Task prompt: Using the entries below, copy out all lines where "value" is found.

── Records for the task

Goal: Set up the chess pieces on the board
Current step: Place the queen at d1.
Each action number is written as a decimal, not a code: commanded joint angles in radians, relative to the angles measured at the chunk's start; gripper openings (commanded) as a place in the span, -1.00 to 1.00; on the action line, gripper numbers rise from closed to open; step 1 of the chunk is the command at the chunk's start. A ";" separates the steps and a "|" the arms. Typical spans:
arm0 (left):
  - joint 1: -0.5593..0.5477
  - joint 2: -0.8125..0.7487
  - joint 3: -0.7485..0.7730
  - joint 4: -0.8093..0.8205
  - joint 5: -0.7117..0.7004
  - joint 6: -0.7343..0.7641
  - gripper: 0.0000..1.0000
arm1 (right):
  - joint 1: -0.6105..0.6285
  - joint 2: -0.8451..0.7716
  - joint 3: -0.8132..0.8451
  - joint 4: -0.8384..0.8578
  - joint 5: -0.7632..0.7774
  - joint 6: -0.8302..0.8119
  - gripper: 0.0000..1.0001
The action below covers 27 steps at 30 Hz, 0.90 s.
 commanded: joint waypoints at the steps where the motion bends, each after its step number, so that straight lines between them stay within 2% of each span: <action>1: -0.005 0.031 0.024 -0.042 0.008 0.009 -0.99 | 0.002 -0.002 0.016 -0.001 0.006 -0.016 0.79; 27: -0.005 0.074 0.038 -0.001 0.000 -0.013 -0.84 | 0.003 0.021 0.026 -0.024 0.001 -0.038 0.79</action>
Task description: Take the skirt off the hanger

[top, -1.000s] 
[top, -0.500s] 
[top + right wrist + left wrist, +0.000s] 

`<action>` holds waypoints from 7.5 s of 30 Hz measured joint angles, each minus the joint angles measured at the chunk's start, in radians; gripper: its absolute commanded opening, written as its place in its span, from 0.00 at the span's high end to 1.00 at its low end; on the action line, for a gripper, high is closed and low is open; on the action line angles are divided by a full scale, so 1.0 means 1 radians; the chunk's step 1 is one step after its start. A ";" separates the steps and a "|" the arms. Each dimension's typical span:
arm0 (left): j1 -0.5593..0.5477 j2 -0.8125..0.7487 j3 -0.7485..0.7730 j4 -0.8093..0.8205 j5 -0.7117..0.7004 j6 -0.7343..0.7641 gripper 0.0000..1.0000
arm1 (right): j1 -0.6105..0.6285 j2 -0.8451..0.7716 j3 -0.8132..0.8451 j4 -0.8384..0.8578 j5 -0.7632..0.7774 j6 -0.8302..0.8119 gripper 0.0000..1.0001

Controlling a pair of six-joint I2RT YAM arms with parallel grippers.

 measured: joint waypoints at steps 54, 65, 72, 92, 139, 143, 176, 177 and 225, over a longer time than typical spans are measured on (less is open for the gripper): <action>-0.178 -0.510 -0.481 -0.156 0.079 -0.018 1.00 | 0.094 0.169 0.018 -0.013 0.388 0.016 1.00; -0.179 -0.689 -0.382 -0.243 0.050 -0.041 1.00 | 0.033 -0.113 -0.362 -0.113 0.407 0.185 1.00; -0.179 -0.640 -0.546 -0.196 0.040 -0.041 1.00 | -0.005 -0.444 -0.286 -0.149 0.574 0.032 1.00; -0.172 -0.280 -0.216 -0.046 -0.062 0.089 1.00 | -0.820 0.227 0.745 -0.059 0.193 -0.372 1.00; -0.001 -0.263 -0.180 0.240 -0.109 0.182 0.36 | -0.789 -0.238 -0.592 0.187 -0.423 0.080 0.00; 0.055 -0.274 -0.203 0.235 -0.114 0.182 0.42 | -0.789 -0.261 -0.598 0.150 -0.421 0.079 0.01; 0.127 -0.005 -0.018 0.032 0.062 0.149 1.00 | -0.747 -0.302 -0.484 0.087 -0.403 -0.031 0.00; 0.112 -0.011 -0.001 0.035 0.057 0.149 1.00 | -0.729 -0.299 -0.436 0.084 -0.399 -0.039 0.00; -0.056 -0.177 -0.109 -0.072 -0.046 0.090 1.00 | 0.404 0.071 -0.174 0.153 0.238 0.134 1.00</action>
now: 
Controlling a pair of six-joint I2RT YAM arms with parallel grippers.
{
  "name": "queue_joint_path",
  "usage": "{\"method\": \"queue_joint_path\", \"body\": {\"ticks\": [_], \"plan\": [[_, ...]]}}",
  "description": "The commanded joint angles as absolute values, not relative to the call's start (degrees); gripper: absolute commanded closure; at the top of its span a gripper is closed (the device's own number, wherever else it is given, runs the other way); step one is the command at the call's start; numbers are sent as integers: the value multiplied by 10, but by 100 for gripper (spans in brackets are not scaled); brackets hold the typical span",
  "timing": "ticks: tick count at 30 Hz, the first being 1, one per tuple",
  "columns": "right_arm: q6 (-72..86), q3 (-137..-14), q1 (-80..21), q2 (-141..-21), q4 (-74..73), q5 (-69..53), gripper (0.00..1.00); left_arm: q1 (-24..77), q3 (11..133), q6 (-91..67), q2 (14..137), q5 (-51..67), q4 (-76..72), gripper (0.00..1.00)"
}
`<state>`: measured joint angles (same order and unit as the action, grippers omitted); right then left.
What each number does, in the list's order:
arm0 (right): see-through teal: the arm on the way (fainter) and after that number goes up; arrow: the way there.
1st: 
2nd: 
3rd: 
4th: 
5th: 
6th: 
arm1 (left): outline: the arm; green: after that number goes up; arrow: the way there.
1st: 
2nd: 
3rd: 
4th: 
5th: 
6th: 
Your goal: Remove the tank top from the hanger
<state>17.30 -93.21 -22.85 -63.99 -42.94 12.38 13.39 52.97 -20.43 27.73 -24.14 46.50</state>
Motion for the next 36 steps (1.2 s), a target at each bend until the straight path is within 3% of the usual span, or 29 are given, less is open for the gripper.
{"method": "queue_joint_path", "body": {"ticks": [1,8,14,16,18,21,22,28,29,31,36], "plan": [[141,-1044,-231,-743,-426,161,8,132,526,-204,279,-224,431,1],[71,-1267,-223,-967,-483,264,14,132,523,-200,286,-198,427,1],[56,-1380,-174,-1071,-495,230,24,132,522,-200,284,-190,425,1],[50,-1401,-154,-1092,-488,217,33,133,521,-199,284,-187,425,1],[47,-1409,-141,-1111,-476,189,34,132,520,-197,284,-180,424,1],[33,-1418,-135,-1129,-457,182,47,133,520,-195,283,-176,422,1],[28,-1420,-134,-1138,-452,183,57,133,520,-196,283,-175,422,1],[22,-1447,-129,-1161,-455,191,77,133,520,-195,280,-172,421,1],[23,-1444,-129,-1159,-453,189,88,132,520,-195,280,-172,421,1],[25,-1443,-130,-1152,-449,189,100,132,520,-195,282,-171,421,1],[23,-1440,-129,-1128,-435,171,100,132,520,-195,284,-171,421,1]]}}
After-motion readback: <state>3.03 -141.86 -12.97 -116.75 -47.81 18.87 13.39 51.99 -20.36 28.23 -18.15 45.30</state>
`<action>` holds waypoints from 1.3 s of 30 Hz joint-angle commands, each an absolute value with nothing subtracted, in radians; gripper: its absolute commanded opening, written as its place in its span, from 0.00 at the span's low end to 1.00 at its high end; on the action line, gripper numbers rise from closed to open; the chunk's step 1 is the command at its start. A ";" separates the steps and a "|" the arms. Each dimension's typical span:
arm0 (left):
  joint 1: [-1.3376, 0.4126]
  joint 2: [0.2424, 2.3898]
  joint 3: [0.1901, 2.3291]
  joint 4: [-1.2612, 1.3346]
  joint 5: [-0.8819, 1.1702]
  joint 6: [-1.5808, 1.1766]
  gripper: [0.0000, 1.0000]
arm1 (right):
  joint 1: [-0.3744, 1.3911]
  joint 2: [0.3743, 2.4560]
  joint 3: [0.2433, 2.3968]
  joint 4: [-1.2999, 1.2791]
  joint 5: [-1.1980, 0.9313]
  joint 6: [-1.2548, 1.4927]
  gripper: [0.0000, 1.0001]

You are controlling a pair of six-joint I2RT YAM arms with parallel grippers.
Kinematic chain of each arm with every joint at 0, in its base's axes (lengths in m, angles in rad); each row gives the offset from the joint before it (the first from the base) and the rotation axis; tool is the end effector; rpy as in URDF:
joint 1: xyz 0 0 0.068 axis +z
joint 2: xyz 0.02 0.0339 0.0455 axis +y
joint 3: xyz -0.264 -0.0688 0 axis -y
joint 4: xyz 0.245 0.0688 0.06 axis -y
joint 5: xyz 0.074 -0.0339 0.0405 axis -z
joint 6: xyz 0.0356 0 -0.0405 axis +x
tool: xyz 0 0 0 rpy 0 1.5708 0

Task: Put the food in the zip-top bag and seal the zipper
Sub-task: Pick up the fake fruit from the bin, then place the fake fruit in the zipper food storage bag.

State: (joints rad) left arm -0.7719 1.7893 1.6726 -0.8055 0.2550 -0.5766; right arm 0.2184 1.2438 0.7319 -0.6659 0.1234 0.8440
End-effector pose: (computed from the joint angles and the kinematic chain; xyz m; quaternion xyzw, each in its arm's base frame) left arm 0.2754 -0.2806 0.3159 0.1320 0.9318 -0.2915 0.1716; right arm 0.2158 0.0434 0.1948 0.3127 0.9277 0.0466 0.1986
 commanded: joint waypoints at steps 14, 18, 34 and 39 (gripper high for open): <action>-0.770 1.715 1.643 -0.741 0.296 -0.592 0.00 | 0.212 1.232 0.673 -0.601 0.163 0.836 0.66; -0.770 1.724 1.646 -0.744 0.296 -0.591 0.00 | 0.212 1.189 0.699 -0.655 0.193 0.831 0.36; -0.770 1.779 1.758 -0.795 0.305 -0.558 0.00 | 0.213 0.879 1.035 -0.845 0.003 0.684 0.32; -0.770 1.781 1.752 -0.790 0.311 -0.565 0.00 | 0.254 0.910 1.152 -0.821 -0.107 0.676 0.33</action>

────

Output of the task:
  "description": "The commanded joint angles as absolute values, not relative to the call's start (degrees); gripper: absolute commanded closure; at the top of its span a gripper is closed (the device's own number, wherever else it is given, runs the other way); step one is the command at the call's start; numbers are sent as integers: the value multiplied by 10, but by 100 for gripper (spans in brackets are not scaled); brackets hold the typical span",
`<action>` holds waypoints from 1.3 s of 30 Hz joint-angle commands, each an absolute value with nothing subtracted, in radians; gripper: its absolute commanded opening, written as its place in its span, from 0.00 at the span's low end to 1.00 at its high end; on the action line, gripper numbers rise from closed to open; the chunk's step 1 is the command at its start. A ";" separates the steps and a "|" the arms. Each dimension's typical span:

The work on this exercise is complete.